## Brief
For the records below, print the lines from the line with "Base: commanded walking" through the line with "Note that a" exactly as written; include both end lines and exclude the rest.

## Stored dataset items
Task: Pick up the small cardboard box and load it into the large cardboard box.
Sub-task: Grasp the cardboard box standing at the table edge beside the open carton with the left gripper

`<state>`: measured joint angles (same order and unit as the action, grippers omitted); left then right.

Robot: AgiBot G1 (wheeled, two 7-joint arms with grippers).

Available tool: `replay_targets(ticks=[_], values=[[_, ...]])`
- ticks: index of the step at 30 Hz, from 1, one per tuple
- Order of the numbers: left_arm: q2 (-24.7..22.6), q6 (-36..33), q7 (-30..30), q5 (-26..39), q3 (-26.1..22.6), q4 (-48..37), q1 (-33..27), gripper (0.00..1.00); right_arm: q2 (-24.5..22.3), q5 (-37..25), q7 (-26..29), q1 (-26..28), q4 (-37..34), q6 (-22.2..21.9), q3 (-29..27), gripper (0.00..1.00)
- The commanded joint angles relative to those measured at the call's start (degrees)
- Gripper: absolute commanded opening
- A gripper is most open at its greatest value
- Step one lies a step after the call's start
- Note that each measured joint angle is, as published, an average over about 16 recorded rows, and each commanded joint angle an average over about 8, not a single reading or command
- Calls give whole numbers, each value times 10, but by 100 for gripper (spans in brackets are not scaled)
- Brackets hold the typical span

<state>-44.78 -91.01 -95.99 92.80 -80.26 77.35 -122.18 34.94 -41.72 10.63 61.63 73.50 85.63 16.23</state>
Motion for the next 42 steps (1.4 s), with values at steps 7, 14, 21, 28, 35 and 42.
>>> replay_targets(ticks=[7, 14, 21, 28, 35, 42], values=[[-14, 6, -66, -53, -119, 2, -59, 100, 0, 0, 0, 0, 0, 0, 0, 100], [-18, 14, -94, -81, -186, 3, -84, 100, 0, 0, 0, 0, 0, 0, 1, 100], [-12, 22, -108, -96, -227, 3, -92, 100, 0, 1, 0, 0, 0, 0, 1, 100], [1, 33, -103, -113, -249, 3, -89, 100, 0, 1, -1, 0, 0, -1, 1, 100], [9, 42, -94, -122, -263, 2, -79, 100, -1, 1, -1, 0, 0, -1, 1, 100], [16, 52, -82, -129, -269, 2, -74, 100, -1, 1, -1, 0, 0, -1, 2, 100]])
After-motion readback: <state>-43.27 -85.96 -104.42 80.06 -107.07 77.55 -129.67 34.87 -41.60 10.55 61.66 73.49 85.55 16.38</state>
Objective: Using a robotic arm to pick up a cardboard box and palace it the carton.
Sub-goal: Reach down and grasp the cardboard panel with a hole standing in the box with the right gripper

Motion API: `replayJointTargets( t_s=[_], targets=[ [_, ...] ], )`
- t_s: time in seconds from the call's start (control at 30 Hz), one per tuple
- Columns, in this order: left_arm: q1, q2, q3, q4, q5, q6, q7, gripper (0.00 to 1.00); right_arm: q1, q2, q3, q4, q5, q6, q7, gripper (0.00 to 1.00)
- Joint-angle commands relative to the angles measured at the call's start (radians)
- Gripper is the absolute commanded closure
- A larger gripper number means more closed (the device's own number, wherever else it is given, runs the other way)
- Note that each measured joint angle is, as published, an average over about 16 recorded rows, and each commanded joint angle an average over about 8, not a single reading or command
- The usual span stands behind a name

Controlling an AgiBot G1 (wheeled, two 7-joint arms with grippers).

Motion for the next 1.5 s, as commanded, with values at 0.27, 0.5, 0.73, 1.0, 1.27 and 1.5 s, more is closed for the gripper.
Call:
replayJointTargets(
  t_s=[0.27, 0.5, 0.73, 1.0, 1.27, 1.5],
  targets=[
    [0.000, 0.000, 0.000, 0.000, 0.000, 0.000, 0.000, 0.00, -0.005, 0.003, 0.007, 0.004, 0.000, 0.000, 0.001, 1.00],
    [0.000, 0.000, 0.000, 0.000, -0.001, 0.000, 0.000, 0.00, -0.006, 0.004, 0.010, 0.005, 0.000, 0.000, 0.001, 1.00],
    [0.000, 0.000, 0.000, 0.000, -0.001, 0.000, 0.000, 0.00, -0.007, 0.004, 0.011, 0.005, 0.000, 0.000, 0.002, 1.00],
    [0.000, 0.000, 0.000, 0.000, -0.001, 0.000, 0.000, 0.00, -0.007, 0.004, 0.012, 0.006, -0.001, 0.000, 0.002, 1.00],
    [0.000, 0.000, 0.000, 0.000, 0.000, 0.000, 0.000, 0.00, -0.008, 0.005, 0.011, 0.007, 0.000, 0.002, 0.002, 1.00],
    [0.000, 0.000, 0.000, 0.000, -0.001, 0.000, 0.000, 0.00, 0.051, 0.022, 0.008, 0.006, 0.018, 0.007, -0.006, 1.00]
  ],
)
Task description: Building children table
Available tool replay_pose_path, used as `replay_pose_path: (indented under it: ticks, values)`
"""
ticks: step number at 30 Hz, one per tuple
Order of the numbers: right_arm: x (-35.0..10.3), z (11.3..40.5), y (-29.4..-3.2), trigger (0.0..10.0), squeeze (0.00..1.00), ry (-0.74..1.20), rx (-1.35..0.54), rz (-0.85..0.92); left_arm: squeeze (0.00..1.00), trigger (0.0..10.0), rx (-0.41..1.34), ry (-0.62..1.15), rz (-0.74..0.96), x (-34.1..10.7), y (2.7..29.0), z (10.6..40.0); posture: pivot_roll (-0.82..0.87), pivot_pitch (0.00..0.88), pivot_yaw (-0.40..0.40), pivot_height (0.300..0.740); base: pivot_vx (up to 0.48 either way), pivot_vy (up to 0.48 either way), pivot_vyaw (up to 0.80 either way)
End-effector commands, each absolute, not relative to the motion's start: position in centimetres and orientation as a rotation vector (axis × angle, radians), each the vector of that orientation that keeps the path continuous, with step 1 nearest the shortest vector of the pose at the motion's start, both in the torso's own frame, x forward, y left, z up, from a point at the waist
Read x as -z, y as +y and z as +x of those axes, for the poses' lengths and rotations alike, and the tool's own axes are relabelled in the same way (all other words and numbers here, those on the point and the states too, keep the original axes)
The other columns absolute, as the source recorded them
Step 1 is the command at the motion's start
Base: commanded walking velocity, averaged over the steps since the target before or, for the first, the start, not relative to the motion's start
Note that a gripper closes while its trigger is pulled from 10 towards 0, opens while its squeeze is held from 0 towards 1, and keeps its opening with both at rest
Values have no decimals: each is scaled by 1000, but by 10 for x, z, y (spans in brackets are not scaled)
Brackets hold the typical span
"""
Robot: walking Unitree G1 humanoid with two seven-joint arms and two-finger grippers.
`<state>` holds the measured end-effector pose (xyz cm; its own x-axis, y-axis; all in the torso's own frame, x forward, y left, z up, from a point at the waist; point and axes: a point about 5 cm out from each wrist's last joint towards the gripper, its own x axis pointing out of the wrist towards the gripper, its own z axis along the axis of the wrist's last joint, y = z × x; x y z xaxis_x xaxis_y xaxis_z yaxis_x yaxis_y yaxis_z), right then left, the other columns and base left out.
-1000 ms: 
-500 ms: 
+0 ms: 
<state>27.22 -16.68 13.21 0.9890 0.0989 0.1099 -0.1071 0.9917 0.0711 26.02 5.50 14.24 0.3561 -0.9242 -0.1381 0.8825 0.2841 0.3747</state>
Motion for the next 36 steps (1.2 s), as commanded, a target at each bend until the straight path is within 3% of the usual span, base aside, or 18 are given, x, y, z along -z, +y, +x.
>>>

## Solution to the problem
Base: commanded walking velocity, averaged over the steps since the target before or, for the first, the start, not relative to the motion's start
Note that a gripper closes while its trigger is pulled from 10 towards 0, opens while its squeeze is held from 0 towards 1, and keeps its opening with both at rest

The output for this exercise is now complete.